Unless I'm mistaken, this establishes the existence of $\omega_n$ for all $n \in \mathbb{N}$ as sets under the axioms of ZF. It's straightforward to see that there is no injection $\omega_{n+1} \to \omega_n$, as that would establish (via pullback) that $|\omega_{n+1}| \le \aleph_n$, and this is a contradiction as $\omega_{n+1}$ is strictly greater than all ordinals in $S$. This in turn implies, by the axiom of choice, that there is no surjection $\omega_n \to \omega_{n+1}$, and the conclusion that there is no surjection $\aleph_n \to \aleph_{n+1}$ follows.
My question is: Can this be done, using my definitions above, without the axiom of choice? I'm willing to accept reasonable alternative definitions, provided that they don't render the conclusion tautological.

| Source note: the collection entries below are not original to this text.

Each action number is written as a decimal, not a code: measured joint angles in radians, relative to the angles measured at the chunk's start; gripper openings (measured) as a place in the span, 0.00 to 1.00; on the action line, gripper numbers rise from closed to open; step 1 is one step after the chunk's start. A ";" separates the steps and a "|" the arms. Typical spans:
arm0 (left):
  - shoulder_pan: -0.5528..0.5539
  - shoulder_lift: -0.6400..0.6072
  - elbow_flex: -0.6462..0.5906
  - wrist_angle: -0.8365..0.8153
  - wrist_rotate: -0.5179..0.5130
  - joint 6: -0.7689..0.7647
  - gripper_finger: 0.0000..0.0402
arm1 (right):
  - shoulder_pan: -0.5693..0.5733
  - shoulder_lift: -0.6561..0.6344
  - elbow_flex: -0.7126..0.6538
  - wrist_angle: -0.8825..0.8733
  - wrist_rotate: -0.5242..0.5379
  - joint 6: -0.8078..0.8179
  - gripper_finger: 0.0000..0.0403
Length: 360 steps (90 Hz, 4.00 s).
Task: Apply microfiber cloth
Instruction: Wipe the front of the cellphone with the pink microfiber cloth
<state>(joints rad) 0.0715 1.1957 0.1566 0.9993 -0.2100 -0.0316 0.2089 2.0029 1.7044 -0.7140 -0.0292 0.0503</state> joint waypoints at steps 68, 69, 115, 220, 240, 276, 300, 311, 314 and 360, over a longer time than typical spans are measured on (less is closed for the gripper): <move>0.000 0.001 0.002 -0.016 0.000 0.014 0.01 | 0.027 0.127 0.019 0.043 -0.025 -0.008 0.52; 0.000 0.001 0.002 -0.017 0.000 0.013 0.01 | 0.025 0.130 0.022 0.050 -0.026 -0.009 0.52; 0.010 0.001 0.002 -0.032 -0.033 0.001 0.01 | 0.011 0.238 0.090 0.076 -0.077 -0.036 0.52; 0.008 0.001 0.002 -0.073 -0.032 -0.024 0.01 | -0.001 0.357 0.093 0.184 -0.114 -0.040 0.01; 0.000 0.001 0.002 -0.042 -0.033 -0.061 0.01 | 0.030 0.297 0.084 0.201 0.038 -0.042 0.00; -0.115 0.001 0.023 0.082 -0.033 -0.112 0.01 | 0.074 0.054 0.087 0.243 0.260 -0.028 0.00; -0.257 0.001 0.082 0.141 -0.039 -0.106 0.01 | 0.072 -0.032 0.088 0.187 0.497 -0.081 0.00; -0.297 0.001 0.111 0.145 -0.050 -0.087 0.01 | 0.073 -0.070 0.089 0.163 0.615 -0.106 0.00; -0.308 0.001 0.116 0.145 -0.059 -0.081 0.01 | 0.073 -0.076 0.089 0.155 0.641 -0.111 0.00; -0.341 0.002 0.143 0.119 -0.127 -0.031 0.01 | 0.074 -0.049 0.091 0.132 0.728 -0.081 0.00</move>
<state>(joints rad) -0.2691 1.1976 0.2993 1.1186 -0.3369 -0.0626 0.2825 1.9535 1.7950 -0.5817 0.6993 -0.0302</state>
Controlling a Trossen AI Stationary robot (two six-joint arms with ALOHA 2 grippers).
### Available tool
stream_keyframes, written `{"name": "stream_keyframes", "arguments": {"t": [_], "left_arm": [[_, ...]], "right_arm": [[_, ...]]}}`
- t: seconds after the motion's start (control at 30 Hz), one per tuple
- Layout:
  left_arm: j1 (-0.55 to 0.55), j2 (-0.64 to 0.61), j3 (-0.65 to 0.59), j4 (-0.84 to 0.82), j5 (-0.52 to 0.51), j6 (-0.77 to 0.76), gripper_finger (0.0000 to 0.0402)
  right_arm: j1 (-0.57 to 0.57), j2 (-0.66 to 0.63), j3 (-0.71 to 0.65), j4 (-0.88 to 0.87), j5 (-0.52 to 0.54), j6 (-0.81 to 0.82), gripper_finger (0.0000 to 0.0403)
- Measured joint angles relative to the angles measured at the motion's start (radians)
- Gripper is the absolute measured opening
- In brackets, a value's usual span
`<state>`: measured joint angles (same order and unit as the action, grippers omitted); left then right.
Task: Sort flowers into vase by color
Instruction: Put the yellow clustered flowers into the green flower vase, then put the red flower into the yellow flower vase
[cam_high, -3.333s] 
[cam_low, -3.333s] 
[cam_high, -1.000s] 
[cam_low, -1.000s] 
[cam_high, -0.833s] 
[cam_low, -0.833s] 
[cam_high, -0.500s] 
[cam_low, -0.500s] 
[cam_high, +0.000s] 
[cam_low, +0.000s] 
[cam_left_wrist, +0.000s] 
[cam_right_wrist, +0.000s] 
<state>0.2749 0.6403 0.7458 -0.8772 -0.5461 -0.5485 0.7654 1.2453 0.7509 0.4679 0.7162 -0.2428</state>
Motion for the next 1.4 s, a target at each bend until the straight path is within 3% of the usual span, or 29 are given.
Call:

(This is a self-imposed extension to a homework problem: Should I tag with homework?)
Solution 1:
You've made a very big mess, I think. The way you defined cardinal numbers is very awkward, so to say. In my eyes, anyway.
Let us review the construction of ordinals:
- $0 = \emptyset$
- $\alpha+1 = \alpha \cup \{\alpha\}$
- At limit stages, $\delta = \bigcup_{\beta<\delta} \beta$
Now we define initial ordinals as ordinal numbers which cannot be bijected with any smaller ordinal. For example $\omega$ (the set of natural numbers) is such ordinal, while $\omega+1, \omega+\omega, \omega\cdot\omega$ are not initial ordinals.
Under the axiom of choice, every set is well-orderable, and therefore we can choose the initial ordinal out of each equivalence class as a representative. This is the usual notion of $\aleph$ numbers under the axiom of choice.
Without assuming choice, the cardinal system is not well-ordered and can behave very strangely.
Regardless to that, when you are only dealing with ordinals you don't need choice because there is a canonical choice function (take the minimal element). So even without the axiom of choice it is true that $\omega_\alpha$ has no bijection with $\omega_\beta$ for $\alpha\not=\beta$.
The idea behind aleph numbers, as far as I see it, is that it is a well ordering of cardinalities (not necessarily all cardinalities, though) and as such it holds just fine even when not assuming choice. However, in the case you don't have the axiom of choice to help you out, $2^{\aleph_0}$ might not be well-orderable and thus won't be represented by an ordinal, and therefore won't be represented by an $\aleph$ number, same with multiplication. It is equivalent to the axiom of choice that for every infinite set $|X| = |X\times X|$.
Just last remark, you said that the construction you gave infers the existence of $\aleph_n$ for every natural number $n$ while in fact it gives you $\aleph_\alpha$ for every ordinal $\alpha$ and not just for the natural numbers.